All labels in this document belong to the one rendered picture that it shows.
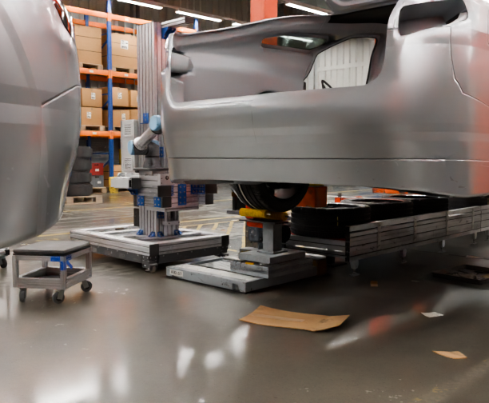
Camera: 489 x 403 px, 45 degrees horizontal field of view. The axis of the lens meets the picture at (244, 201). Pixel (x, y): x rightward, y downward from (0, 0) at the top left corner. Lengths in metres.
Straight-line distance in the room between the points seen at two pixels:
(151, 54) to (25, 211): 4.01
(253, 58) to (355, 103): 1.73
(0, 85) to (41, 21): 0.19
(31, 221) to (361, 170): 1.66
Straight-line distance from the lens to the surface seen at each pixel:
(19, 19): 1.24
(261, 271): 4.08
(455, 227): 6.17
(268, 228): 4.26
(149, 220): 5.19
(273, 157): 2.87
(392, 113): 2.51
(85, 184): 11.82
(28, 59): 1.24
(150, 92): 5.15
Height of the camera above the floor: 0.92
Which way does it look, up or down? 4 degrees down
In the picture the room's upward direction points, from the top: straight up
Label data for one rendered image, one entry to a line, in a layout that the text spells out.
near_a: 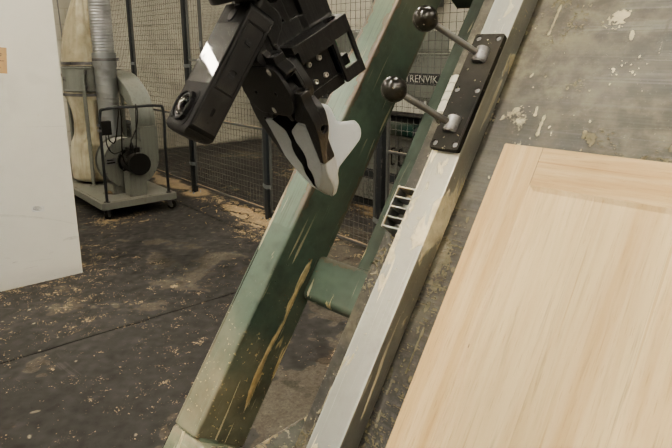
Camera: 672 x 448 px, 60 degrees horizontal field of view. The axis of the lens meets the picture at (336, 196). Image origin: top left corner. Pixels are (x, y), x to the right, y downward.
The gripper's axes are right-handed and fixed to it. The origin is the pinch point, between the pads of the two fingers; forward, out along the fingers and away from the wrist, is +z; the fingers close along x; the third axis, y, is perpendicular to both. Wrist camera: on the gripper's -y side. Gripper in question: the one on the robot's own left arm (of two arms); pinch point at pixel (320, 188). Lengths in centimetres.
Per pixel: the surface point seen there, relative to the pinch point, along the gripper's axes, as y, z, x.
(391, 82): 26.0, 4.6, 16.6
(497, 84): 41.0, 13.4, 11.6
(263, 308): -1.6, 30.8, 32.1
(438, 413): 0.5, 34.9, -1.7
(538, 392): 7.9, 32.5, -11.4
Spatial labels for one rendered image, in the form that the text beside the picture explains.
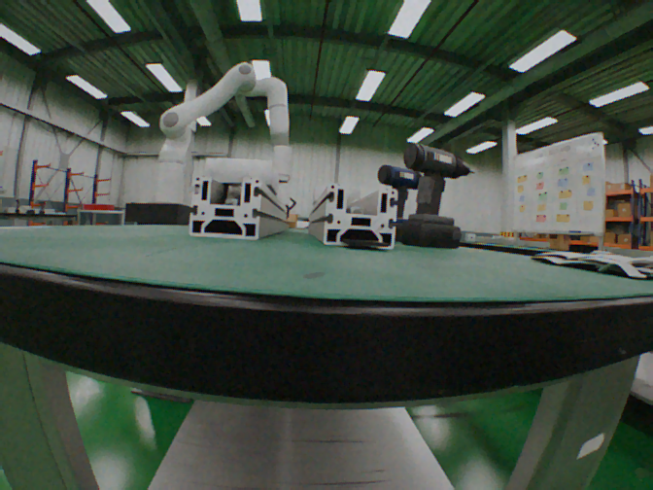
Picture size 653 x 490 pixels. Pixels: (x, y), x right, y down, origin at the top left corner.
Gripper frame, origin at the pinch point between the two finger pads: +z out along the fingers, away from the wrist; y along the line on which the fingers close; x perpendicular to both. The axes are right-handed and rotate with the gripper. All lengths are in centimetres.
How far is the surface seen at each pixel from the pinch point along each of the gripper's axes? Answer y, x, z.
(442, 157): -40, 80, -13
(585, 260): -44, 116, 5
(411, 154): -33, 80, -13
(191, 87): 281, -561, -317
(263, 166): -4, 92, -5
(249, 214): -4, 99, 3
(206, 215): 3, 99, 3
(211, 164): 5, 92, -5
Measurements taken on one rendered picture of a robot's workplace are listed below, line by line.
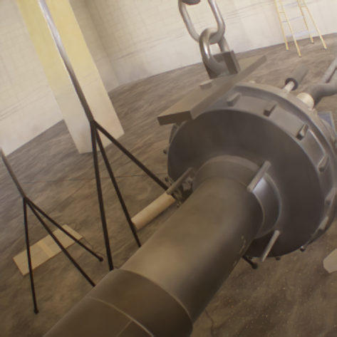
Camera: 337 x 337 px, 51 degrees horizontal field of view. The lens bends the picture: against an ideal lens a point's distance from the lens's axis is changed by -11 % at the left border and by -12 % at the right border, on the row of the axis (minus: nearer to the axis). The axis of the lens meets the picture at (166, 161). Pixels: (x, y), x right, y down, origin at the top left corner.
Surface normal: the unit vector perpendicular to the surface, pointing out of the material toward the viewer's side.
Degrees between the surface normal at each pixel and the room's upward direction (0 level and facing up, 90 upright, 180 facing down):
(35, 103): 90
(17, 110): 90
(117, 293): 15
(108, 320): 28
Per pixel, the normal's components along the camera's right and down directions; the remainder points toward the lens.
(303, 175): -0.27, 0.34
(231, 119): -0.57, 0.13
※ ※ ※
## Your objective
Within the records above, each line containing "that" is to be returned.

## Problem solution
All labels in this document belong to the one rendered picture that it shows.
Label data for one rendered image, one entry to a line, in a layout that the text spells out.
Spatial labels for one rendered image, in the form that the text beside the picture explains.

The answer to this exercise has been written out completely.